What is expected> In this exercise, restate the listing word for word.

Information provided>
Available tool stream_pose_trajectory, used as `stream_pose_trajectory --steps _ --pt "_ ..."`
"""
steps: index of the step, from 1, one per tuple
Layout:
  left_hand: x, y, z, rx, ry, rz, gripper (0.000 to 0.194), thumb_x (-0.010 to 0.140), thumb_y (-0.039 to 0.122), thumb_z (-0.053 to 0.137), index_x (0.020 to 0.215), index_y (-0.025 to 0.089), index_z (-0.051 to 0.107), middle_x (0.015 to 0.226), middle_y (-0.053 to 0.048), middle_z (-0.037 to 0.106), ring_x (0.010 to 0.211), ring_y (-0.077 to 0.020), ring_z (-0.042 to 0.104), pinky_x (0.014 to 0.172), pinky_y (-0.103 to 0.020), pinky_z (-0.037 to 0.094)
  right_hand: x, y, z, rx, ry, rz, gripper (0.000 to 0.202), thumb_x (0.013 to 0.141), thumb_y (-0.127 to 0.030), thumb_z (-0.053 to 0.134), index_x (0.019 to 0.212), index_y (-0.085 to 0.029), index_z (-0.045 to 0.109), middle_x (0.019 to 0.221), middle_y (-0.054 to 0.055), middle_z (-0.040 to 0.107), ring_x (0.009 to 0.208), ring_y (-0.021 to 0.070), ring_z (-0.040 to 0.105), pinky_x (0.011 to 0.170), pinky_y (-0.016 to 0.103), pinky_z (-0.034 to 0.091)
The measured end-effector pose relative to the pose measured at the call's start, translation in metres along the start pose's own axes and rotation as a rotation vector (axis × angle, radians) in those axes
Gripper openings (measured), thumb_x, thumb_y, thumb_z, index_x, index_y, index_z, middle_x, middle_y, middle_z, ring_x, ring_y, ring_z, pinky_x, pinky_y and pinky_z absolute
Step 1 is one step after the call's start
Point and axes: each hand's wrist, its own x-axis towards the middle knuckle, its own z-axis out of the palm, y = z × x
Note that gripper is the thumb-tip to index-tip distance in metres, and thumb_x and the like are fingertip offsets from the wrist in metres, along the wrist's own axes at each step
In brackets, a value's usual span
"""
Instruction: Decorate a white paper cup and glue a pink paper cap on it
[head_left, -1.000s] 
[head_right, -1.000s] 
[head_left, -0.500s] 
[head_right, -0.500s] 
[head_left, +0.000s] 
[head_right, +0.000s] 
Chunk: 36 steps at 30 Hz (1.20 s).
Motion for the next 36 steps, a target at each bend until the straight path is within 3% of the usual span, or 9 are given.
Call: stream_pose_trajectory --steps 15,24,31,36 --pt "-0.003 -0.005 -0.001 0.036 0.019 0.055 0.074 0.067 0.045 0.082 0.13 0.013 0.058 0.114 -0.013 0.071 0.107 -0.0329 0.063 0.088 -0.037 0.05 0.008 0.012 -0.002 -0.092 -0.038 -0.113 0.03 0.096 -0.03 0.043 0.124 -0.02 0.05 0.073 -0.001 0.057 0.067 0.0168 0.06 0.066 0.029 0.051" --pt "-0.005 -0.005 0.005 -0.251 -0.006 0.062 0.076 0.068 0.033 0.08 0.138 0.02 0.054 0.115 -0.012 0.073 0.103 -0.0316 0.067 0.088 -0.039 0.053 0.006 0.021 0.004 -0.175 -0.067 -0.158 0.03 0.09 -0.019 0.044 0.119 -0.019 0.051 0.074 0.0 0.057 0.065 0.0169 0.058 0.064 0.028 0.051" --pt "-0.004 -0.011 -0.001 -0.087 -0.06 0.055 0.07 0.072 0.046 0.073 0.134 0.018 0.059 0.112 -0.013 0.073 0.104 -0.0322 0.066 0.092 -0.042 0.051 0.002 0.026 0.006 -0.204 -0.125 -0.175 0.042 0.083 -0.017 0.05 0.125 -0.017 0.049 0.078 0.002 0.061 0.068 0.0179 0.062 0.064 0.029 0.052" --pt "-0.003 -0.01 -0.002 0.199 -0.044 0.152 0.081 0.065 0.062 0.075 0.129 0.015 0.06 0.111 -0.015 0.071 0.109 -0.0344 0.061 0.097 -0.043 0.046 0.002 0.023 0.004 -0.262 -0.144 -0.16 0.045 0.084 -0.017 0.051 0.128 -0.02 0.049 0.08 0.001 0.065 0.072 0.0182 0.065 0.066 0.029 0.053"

Solution to the problem>
Available tool stream_pose_trajectory, used as `stream_pose_trajectory --steps _ --pt "_ ..."`
"""
steps: index of the step, from 1, one per tuple
Layout:
  left_hand: x, y, z, rx, ry, rz, gripper (0.000 to 0.194), thumb_x (-0.010 to 0.140), thumb_y (-0.039 to 0.122), thumb_z (-0.053 to 0.137), index_x (0.020 to 0.215), index_y (-0.025 to 0.089), index_z (-0.051 to 0.107), middle_x (0.015 to 0.226), middle_y (-0.053 to 0.048), middle_z (-0.037 to 0.106), ring_x (0.010 to 0.211), ring_y (-0.077 to 0.020), ring_z (-0.042 to 0.104), pinky_x (0.014 to 0.172), pinky_y (-0.103 to 0.020), pinky_z (-0.037 to 0.094)
  right_hand: x, y, z, rx, ry, rz, gripper (0.000 to 0.202), thumb_x (0.013 to 0.141), thumb_y (-0.127 to 0.030), thumb_z (-0.053 to 0.134), index_x (0.019 to 0.212), index_y (-0.085 to 0.029), index_z (-0.045 to 0.109), middle_x (0.019 to 0.221), middle_y (-0.054 to 0.055), middle_z (-0.040 to 0.107), ring_x (0.009 to 0.208), ring_y (-0.021 to 0.070), ring_z (-0.040 to 0.105), pinky_x (0.011 to 0.170), pinky_y (-0.016 to 0.103), pinky_z (-0.034 to 0.091)
The measured end-effector pose relative to the pose measured at the call's start, translation in metres along the start pose's own axes and rotation as a rotation vector (axis × angle, radians) in those axes
Gripper openings (measured), thumb_x, thumb_y, thumb_z, index_x, index_y, index_z, middle_x, middle_y, middle_z, ring_x, ring_y, ring_z, pinky_x, pinky_y and pinky_z absolute
Step 1 is one step after the call's start
Point and axes: each hand's wrist, its own x-axis towards the middle knuckle, its own z-axis out of the palm, y = z × x
Note that gripper is the thumb-tip to index-tip distance in metres, and thumb_x and the like are fingertip offsets from the wrist in metres, along the wrist's own axes at each step
In brackets, a value's usual span
"""
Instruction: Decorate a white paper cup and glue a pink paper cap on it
[head_left, -1.000s] 
[head_right, -1.000s] 
[head_left, -0.500s] 
[head_right, -0.500s] 
[head_left, +0.000s] 
[head_right, +0.000s] 
Chunk: 36 steps at 30 Hz (1.20 s).
Motion for the next 36 steps, a target at each bend until the straight path is within 3% of the usual span, or 9 are given.
Call: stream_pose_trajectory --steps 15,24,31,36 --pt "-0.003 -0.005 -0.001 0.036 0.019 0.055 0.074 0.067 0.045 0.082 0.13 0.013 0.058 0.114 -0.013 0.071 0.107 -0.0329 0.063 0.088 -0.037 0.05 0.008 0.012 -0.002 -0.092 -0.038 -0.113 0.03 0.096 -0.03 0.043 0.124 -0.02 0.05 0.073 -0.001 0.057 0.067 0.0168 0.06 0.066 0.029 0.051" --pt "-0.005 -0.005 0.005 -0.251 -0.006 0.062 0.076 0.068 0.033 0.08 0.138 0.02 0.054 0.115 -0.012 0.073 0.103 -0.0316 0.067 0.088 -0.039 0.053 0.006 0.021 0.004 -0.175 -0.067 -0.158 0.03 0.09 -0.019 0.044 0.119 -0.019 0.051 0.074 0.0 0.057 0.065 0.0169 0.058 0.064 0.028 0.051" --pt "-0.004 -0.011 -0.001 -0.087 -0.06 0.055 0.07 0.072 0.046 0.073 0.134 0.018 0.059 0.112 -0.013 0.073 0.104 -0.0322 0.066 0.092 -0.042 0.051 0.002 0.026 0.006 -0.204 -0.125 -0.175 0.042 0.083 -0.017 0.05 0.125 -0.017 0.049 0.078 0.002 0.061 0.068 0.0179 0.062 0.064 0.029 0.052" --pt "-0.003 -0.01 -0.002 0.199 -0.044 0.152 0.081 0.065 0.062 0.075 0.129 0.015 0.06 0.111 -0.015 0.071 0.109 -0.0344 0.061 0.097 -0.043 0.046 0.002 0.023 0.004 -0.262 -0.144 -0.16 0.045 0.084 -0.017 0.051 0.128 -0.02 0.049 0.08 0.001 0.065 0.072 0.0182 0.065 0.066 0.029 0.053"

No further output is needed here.